We also love frameworks and guidelines that fit within those formats and enhance them. Where we use working backwards documents for planning purposes, we also expect those documents to follow SMART planning guidelines, for example. There’s an expectation that we know who is primarily responsible for what and by what clear deadlines various tasks will be completed and milestones will be reached. Where formats offer clarity through organization, clear standards synergize with them to make sure the message being understood is quality, as well.

Write a readable history

There’s another consideration besides using the correct type of language, and that’s with an understanding the workforce you have today isn’t going to be the same one you have a year from now; companies grow, people leave and overall you are working with an ever-evolving group of people. Even if you did manage to keep all the same individuals (nobody does, don’t worry) each person is also changing on an individual level - learning, working and remembering some things while forgetting others.

All this means that your writing shouldn’t come entirely from a mindset of who is reading it today. That’s the primary audience and shouldn’t be neglected, of course, but someone looking back on the history of a project two years later can’t and won’t have all the non-written context at their fingertips that everyone did at the beginning of the process. This means that anything you write should be complete in the sense that they can gain that context by reading it, no matter when that happens. This has the added bonus of spurring team members to include extra context they might not have otherwise included, which in turn helps make sure your current team is on the same page.

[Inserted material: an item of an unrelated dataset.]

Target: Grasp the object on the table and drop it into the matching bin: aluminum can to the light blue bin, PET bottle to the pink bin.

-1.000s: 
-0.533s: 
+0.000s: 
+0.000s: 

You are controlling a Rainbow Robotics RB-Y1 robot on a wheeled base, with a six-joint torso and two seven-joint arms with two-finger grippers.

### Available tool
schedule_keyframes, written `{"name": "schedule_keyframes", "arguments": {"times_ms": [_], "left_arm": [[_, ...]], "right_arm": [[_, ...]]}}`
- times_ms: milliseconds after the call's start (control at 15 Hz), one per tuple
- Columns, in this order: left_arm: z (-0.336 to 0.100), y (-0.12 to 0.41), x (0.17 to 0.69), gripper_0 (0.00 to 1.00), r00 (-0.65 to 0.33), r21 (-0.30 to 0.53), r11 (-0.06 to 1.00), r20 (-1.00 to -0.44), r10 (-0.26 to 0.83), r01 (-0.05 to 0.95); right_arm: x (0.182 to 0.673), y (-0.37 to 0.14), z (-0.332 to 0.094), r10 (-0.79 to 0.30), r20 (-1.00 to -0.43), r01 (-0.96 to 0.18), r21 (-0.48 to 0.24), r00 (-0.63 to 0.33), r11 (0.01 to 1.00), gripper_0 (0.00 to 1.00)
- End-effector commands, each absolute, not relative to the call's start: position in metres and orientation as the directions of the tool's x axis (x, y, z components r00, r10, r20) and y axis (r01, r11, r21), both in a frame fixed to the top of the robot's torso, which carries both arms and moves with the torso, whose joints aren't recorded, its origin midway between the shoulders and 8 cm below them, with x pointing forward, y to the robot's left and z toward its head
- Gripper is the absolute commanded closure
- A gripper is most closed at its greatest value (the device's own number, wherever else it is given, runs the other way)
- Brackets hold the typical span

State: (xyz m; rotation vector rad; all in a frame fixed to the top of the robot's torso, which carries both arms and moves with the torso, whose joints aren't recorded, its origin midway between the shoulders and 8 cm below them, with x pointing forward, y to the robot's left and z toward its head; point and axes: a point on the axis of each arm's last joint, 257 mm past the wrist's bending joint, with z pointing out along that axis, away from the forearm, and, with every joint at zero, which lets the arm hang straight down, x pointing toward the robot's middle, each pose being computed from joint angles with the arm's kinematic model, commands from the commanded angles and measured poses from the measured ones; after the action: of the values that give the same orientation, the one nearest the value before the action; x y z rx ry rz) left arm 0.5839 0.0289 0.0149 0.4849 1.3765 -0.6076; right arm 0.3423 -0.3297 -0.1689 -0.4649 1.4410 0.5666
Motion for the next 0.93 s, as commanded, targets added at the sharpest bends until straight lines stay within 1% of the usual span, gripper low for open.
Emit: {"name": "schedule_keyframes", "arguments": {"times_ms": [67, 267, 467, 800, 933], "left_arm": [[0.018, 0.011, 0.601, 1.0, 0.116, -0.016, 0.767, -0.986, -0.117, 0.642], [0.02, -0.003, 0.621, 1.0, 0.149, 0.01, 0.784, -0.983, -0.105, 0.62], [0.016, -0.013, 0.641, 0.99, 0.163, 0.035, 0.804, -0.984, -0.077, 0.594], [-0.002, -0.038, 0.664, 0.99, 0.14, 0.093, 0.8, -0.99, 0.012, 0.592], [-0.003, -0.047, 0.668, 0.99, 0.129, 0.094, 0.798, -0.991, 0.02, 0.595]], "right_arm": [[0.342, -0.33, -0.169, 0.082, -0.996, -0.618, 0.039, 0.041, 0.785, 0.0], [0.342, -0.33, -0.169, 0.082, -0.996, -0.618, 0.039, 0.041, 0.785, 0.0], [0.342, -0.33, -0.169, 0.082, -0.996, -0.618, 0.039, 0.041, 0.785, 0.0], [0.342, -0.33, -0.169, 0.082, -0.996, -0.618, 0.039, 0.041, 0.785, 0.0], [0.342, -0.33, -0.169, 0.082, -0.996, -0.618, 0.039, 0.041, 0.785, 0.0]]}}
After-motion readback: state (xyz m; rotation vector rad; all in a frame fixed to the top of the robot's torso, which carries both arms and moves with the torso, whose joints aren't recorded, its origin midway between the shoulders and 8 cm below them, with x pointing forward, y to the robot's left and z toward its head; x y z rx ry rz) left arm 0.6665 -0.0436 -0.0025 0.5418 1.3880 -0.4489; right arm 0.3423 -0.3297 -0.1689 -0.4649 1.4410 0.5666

How you save or store these documents is equally important; a document is no good to you if a less than explicit company data policy has allowed it to be deleted, and equally useless if nobody can find it. Index pages for documents organized to individual projects or departments are useful here, allowing people to find the project and every document related to it at once. Again, this has advantages in the present day; things that are easier and quicker to find in the future gain just as much (perhaps more) from being easily found now. Pro-tip: if it’s common for people in the company to Slack or email each other trying to find documents now, your system is either not set up to allow for people finding it in the future or else likely isn’t being utilized correctly.

Keep it to the correct channels

Earlier we mentioned that Clipboard is fully remote; this has not only helped us develop our writing chops but in fact has required that we do so. In the process, we’ve developed our skills communicating through a lot of channels, including Zoom/Google Meet, Slack Confluence and Jira. Each is useful, but each also has a type of communication it’s best suited for - when they get out of that range they are each potentially problematic.

Slack is a good example of this. It’s easy to use for quick communication, and the ability to invite everyone involved in a particular project at a given time to a private channel makes it a convenient way to communicate. But convenient doesn’t necessarily mean good in this case - anyone who doesn’t have access to the channel is immediately out of the loop, and anything discussed in an instant message that doesn’t get immediately moved to a more persistent platform is subject to getting lost or wiped. Being proactive and enforcing the correct use of the correct tools is vital; you can write all the right things, but if nobody sees them it’s wasted effort.

We’ve talked before about how remote is the future and how to handle it best, but Clipboard Health thinks no single aspect of making a remote environment work is more important than a robust commitment to writing well, writing in detail and writing often;  we’ve saved enough time on meetings alone to make every bit of effort we’ve put into writing worth it. Like anything else, doing it right takes a lot of work, thinking and planning but like anything worth doing it pays off.